Last week, as the company went public, Mathrani told “Squawk Box,” “What we did through the pandemic was to correct the cost structure, right-size the company, cut about $1.9 billion of costs.”
On the same program, Marcelo Claure, WeWork’s executive chairman and CEO of Softbank Group International, pitched the WeWork story as a successful turnaround, even though Softbank, by his estimate, was in the hole for about $10 billion.
“The important thing is [it’s] fair to say that two years ago, the value of WeWork was zero,” he said. “The company was on the verge of bankruptcy, the company had run out of cash and the fact that we’ve taken it from zero to an evaluation circa $8, $9 billion in two years is great.”

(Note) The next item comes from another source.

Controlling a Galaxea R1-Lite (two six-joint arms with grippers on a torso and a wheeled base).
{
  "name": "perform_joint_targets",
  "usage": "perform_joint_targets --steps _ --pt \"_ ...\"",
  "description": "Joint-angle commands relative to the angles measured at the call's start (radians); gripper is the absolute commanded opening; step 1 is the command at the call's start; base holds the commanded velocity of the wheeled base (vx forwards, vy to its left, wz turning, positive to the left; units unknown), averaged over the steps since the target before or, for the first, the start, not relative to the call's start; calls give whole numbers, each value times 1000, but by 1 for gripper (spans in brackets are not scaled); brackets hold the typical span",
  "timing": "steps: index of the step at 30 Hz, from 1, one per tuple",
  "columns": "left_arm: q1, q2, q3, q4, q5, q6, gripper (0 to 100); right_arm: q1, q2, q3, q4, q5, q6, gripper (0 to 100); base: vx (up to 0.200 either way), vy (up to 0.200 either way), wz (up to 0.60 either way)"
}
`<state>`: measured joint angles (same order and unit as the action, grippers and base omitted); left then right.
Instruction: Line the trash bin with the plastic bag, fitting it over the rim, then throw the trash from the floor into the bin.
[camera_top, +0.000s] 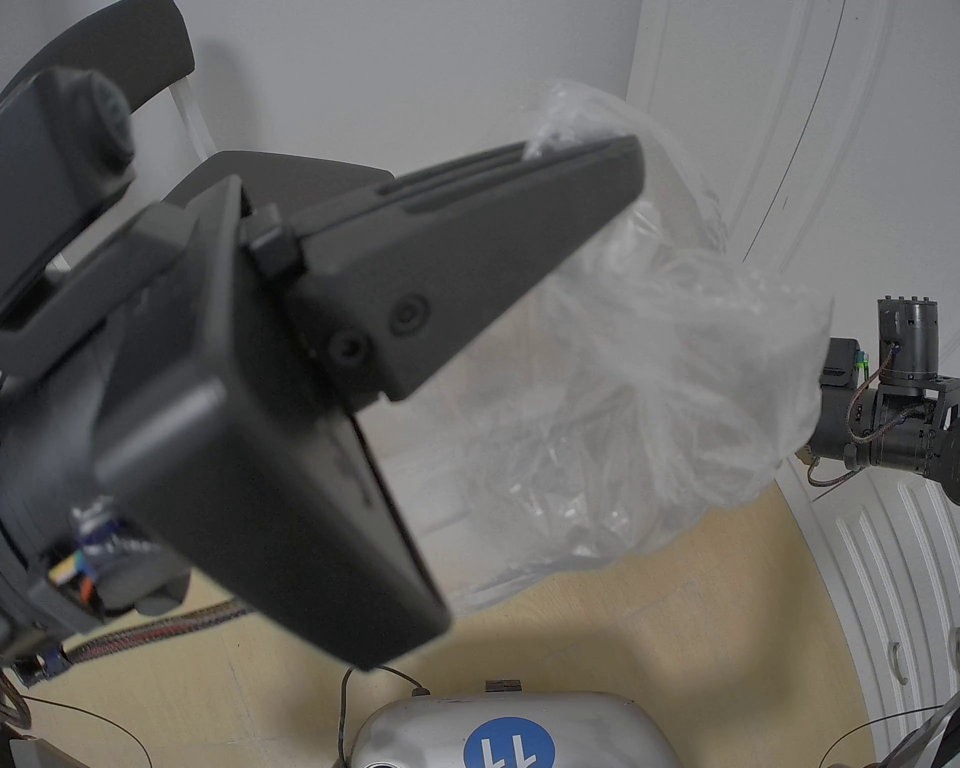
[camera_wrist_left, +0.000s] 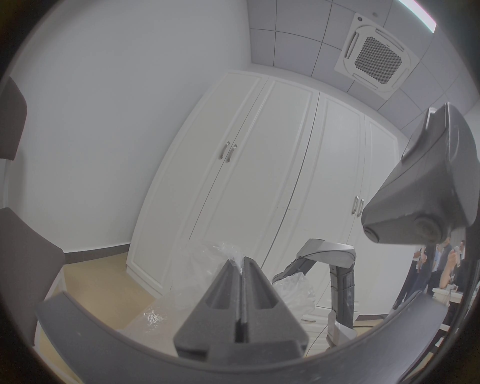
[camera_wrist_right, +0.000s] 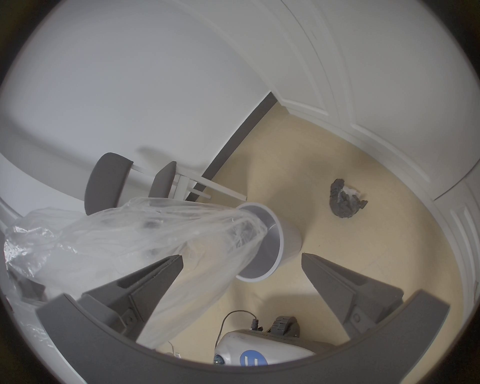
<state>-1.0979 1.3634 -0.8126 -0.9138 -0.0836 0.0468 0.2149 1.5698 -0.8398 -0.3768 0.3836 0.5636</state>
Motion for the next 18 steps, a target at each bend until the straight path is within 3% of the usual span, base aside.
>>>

Asked about Neumann on the show, Claure said he was now “just another investor.”
Neumann is an investor whose stock in WeWork (which he is prohibited from selling until next July) is worth almost $690 million based on the closing price on Oct. 21, plus options worth more than $230 million, according to The New York Times. Combined with his $800 million golden parachute, the newspaper pointed out that he may one day receive more than $1 billion from WeWork.
Neumann and cofounder McKelvey at 9 a.m. on Oct. 21 hosted a party for more than 100 early WeWork employees to celebrate the company’s entry into the public markets. Champagne and cocktails flowed at the Standard Hotel in New York’s Meatpacking District, according to the New York Post. Neumann kept to water and iced coffee.
“I’m feeling amazing,” he told the newspaper.